Visual inspection of Figure 2b shows that priming effects increased with SOA as indicated by the significant interaction Congruency × SOA, F(3, 39) = 88.04, p < 0.001, ε = 0.74, ηp2 = 0.87. Figure 2b also shows that the slope of this time course of priming effects was reduced by the presence of forward masks as indicated by the significant interaction of Congruency × SOA × Forward Mask, F(3, 39) = 70.14, p < 0.001, ε = 0.72, ηp2 = 0.84. This finding is supporting our third hypothesis. Moreover, the strength of the masks reduced the slope only when forward masks were present, as indicated by the significant interaction of Congruency × SOA × Forward Mask × Masking Strength, F(3, 39) = 8.53, p = 0.001, ε = 0.72, ηp2 = 0.40. A separate ANOVA on trials with forward masks revealed that the slope of the priming effects were moderated by Masking Strength as indicated by the significant interaction Congruency × SOA × Masking Strength, F(3, 39) = 7.13, p < 0.01, ε = 0.70, ηp2 = 0.35, with slopes of 0.45 and 0.06 for weak and strong masks, respectively. 

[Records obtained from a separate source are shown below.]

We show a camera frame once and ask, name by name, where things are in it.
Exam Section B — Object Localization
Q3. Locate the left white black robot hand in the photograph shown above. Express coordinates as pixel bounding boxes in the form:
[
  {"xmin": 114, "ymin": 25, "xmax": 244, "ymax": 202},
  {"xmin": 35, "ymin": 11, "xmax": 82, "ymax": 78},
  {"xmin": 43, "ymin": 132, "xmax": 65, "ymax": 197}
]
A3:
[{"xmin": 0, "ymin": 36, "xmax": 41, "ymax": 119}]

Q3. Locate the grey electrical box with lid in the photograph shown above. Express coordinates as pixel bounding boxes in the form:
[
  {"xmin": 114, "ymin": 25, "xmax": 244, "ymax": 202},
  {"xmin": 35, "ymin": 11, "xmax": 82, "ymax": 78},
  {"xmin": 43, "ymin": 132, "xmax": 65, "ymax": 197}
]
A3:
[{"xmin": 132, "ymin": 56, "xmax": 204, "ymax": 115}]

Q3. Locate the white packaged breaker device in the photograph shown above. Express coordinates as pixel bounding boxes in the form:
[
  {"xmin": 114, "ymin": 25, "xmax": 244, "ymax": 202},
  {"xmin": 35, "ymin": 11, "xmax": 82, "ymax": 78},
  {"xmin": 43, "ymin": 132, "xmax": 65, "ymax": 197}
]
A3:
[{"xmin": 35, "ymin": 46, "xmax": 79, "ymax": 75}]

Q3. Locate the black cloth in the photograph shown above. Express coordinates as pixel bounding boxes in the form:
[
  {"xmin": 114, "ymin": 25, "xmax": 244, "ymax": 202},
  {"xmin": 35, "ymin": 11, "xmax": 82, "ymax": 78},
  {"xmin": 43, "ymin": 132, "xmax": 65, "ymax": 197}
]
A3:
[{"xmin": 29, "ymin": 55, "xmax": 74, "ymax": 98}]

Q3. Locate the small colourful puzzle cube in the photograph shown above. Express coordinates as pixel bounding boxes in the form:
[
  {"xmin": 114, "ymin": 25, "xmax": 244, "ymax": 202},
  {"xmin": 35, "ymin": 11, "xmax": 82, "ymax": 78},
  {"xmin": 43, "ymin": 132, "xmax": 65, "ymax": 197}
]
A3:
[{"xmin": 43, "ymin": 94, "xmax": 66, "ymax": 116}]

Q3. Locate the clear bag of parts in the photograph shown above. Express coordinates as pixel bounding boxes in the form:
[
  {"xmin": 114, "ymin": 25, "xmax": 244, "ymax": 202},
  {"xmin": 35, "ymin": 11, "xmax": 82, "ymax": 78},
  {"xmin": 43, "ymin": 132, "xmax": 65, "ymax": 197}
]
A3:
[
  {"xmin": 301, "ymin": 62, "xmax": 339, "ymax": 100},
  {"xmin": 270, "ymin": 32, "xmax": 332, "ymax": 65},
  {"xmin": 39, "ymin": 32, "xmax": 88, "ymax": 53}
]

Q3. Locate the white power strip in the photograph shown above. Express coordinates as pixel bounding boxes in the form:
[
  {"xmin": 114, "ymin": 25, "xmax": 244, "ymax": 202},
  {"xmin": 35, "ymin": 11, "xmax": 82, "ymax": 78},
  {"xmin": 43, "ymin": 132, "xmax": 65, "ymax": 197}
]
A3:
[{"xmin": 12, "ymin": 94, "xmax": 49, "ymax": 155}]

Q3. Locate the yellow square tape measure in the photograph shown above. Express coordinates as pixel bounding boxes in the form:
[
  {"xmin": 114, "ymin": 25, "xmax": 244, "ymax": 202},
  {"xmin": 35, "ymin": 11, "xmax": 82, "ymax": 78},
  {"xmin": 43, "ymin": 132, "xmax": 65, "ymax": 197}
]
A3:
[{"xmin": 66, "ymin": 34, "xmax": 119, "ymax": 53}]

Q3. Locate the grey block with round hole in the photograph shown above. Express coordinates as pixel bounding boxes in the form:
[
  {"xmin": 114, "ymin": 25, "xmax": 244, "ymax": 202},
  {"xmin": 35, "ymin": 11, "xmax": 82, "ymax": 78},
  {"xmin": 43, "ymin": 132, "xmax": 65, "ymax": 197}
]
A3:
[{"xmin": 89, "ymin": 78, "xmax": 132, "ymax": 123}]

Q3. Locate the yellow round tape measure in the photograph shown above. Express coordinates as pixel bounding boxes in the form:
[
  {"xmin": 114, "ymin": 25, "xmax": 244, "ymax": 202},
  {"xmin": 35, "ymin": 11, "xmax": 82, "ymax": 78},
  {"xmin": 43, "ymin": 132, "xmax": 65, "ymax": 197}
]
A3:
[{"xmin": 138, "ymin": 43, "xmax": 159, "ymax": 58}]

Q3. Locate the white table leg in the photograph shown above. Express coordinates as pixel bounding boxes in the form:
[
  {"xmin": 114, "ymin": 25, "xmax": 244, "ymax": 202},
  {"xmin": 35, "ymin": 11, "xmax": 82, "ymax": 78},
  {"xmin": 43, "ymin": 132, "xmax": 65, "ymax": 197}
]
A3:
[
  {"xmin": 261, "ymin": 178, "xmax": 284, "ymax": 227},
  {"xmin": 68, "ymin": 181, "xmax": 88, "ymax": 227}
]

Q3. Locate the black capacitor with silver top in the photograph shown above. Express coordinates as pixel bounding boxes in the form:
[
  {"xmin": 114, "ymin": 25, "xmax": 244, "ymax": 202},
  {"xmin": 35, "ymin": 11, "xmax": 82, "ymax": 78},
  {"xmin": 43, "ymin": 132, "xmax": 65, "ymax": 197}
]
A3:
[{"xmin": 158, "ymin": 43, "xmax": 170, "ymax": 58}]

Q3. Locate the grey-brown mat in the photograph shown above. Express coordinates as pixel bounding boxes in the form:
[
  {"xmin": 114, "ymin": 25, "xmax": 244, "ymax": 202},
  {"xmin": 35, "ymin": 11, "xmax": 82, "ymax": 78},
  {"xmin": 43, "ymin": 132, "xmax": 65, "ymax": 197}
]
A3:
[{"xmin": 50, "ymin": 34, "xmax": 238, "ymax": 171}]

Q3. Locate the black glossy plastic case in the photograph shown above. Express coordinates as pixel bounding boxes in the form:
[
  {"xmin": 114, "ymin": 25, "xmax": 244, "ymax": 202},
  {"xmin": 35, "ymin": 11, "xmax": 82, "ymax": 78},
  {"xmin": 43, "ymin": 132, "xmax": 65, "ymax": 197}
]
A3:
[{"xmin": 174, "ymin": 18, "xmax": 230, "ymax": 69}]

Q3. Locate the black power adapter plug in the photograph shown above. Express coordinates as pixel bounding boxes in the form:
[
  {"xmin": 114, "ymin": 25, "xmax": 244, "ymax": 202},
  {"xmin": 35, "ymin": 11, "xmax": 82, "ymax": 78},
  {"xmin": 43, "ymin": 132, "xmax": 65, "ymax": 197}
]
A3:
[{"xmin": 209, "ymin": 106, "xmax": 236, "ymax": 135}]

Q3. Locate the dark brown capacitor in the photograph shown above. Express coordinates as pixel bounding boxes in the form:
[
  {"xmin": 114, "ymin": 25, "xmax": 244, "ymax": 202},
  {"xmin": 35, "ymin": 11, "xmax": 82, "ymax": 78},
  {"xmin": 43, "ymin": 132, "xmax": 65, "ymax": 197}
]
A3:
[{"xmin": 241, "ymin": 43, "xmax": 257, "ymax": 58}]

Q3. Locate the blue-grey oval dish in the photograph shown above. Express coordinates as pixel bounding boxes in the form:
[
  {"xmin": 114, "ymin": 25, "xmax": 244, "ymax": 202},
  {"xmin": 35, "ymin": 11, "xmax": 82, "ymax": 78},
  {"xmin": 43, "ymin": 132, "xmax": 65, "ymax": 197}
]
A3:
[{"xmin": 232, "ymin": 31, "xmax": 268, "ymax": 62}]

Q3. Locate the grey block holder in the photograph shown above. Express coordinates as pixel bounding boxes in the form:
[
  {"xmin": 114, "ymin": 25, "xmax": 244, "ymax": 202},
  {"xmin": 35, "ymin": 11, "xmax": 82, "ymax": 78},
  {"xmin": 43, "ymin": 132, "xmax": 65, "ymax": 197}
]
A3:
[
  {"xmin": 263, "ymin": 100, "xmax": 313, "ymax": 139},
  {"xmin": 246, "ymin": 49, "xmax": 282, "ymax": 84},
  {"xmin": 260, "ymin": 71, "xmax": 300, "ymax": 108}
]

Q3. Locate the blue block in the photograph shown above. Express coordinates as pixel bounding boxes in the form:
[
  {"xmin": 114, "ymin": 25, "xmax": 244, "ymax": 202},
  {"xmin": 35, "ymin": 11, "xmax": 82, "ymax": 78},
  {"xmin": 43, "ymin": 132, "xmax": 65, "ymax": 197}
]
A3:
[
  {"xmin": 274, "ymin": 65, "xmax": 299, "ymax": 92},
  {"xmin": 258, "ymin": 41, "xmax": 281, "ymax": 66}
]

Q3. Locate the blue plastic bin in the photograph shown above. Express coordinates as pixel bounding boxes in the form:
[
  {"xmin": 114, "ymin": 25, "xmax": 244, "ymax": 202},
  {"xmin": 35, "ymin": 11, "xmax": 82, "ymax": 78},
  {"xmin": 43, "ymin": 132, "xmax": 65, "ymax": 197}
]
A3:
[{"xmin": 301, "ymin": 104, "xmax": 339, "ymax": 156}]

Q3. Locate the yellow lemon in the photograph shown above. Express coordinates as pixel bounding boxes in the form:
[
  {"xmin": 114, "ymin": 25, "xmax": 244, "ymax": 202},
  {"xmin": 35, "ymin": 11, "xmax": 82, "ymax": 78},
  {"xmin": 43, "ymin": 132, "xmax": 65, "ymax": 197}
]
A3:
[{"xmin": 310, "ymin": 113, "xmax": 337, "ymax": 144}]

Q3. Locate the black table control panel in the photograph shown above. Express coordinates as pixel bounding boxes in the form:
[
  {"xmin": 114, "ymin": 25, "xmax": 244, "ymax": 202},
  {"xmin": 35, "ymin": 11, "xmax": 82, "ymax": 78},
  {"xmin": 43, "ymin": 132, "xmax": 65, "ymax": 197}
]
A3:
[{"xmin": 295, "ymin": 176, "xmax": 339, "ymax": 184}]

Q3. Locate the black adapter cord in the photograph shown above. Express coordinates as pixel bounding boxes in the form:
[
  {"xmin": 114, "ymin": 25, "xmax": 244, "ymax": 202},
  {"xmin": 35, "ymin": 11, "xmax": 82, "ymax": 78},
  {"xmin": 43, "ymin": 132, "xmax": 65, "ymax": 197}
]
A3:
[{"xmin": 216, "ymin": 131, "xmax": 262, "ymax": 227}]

In contrast, in a separate ANOVA on trials without forward masks—where only weak and strong backward masks were shown—the interaction Congruency × SOA × Masking Strength was not significant, F(3, 39) = 1.22, p = 0.315, indicating no difference between slopes of priming functions when backward masks were weak or strong (with slopes of 1.17 and 1.31 for weak and strong backward masks, respectively). In sum, the presence of forward masks reduced priming effects and the slopes of the priming functions, and this suppressive effect was larger when masks were strong rather than weak. 
Choice error rates
Errors were fewer on congruent (3.3%) than on incongruent trials (9.1%), as indicated by the significant main effect of Congruency, F(1, 13) = 122.41, p < 0.001, ηp2 = 0.90. Supporting our first hypothesis, the presence of forward masks reduced priming effects on choice error rates as indicated by the significant interaction Congruency × Forward Mask, F(1, 13) = 69.56, p < 0.001, ηp2 = 0.84. Without forward masks, priming effects were 9.1%, which were reduced to 2.5% by the presence of forward masks. 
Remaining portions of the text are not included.